While BRAF V600E has been reported to be prevalent in 33% of tumours in the past, recent findings exhibited only 2% low-grade serous mutations (Ziai and Hui, 2012). Conversely, in low-grade ovarian serous carcinoma patients, the correlation between BRAF and KRAS has not yet been explored. Additionally, unlike previous findings, one report discussed the low frequency characterisation of KRAS and BRAF mutations in advanced stage low-grade serous carcinomas (Wong et al., 2010). Recently, 20–40% of low-grade serous carcinomas have been characterised with KRAS mutations, while BRAF mutations are found in approximately 5% of this subtype (Gershenson, 2013). In the literature, most of the BRAF mutations have been identified using DNA-based techniques; however, Bösmüller et al. differentiated the BRAF V600E mutation using mutation-specific monoclonal antibody (VE1) specific for the BRAF V600E. This ability to immunostain the BRAF V600E mutant protein in serous ovarian tumour samples with low epithelial content demonstrates the practical usefulness of mutation-specific recognition by an antibody (VE1) (Bosmuller et al., 2013).

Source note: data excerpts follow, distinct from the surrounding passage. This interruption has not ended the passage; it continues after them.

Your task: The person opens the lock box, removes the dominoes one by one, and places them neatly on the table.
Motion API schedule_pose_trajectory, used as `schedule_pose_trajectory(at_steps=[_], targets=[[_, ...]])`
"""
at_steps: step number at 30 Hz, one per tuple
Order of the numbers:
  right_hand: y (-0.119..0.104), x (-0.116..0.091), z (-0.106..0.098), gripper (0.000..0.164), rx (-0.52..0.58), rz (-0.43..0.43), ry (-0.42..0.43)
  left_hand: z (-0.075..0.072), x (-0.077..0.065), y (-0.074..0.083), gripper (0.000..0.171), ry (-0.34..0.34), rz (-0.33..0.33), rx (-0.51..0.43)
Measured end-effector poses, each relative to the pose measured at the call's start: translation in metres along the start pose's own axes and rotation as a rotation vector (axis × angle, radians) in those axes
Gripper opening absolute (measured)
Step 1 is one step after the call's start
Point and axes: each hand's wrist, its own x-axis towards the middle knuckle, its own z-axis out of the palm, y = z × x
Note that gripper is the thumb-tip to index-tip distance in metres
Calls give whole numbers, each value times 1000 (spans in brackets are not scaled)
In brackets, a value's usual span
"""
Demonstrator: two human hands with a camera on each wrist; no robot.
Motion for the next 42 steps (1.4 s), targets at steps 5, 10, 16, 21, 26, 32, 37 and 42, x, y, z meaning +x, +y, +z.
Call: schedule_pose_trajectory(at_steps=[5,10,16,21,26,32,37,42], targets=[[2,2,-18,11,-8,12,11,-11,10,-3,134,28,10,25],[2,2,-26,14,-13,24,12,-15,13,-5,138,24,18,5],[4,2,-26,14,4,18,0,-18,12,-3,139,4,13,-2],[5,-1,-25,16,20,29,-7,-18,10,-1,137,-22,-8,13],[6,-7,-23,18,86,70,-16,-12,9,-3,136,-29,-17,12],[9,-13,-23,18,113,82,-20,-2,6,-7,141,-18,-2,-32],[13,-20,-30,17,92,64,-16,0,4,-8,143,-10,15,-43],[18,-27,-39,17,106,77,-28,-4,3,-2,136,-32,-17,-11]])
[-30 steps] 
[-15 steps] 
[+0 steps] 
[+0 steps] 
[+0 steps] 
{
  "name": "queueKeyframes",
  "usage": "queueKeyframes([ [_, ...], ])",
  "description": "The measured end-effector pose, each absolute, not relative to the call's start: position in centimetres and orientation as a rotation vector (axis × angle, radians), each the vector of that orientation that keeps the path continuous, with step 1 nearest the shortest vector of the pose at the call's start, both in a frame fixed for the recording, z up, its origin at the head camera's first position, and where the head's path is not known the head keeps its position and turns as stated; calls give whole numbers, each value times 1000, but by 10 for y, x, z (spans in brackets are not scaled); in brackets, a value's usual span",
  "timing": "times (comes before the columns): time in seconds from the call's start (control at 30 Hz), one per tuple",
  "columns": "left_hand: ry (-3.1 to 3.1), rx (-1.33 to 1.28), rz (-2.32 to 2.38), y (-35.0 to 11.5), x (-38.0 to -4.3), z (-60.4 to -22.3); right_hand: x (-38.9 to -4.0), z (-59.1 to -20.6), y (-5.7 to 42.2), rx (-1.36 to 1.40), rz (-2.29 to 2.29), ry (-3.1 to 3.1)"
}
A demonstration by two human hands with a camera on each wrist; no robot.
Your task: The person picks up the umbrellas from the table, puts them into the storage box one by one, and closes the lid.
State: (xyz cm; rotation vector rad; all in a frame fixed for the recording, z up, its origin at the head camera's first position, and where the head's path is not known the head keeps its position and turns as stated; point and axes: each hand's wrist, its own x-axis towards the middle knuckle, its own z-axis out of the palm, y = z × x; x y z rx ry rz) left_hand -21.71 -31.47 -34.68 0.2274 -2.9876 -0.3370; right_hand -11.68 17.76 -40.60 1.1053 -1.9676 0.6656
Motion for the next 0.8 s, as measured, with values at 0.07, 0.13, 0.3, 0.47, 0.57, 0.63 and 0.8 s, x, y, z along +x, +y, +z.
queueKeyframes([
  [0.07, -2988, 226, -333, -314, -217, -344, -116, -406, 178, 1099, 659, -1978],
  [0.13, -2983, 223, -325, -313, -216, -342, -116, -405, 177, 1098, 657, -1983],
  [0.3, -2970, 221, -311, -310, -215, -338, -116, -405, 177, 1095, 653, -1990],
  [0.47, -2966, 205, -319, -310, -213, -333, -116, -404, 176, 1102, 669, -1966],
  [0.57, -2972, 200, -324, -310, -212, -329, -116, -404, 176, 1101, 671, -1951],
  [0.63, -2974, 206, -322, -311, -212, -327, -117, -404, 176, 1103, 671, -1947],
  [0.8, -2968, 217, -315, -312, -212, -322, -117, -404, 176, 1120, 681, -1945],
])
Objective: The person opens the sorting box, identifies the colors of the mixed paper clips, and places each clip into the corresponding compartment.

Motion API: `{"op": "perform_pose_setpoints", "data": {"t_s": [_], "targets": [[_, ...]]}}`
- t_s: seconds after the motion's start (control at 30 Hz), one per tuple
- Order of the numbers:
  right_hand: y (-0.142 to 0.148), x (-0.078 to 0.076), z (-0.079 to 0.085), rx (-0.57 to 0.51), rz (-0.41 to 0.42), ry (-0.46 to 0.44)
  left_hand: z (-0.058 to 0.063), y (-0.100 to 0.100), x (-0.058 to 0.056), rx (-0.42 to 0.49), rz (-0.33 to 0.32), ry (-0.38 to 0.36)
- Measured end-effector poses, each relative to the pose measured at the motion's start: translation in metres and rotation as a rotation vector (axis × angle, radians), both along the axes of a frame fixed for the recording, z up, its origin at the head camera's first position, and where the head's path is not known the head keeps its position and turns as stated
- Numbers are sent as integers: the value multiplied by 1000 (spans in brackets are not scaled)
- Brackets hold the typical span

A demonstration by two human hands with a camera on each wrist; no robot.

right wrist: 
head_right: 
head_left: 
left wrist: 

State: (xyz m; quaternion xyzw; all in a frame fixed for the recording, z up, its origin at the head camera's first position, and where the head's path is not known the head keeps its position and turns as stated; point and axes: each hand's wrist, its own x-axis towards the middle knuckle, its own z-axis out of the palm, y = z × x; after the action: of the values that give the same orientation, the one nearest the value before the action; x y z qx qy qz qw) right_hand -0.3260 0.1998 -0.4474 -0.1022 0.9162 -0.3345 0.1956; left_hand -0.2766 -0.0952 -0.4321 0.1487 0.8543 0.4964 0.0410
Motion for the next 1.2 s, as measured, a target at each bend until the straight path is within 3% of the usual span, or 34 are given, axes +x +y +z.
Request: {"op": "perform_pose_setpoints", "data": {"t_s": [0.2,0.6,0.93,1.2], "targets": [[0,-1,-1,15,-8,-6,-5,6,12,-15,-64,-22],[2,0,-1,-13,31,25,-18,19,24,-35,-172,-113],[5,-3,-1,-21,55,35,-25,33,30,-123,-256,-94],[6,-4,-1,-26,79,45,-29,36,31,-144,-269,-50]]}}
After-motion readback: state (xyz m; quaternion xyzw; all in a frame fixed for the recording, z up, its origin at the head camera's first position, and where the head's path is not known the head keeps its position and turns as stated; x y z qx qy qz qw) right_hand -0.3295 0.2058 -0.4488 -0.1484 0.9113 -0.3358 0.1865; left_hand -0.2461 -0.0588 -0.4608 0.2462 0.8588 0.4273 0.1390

Prostate cancer, the most common cancer type in Western Europe and USA, has variable incidence of BRAF and/or KRAS mutations among different races (Ren et al., 2012; Shen et al., 2010). Three reports have recorded BRAF mutations in prostate carcinomas, and one of these showed no BRAF mutations in the American and German populations. However, 10.2% of prostate carcinomas have been identified as having BRAF mutations in the Korean population (Cho et al., 2006). In addition, 10% of prostate cancer cases have been characterised as having an activating BRAF mutation in the Asian population (Kollermann et al., 2010). This difference in BRAF mutation frequency has been characterised in many different ethnic backgrounds. According to recent evidence, a gain in the RAF gene copy number resulted in the activation of the RAS/RAF/MEK/ERK pathway was found to be the main contributing element in the regulation of prostate cancer in a Chinese population (Ren et al., 2012). However, in another report of Chinese patients, KRAS mutations at codons 12 and 13 were found in prostate cancer patients while no BRAF mutation was observed at codon 600 (Shen et al., 2010). Caucasian patients had results similar to the Chinese patients, suggesting that BRAF mutations are rarely found in prostate cancer and are not connected with tumour progression. Nevertheless, recurrent gene fusions have shown that the SLC45A3-BRAF and ESRP1-RAF1 fusions drive the molecular events occurring in advanced prostate and gastric cancers, as well as melanoma (Palanisamy et al., 2010). Subsequently, Kollermann et al. have argued that the emergence and the increased usage of BRAF-targeted therapies may have limited efficacy in treating prostate cancer patients (Kollermann et al., 2010).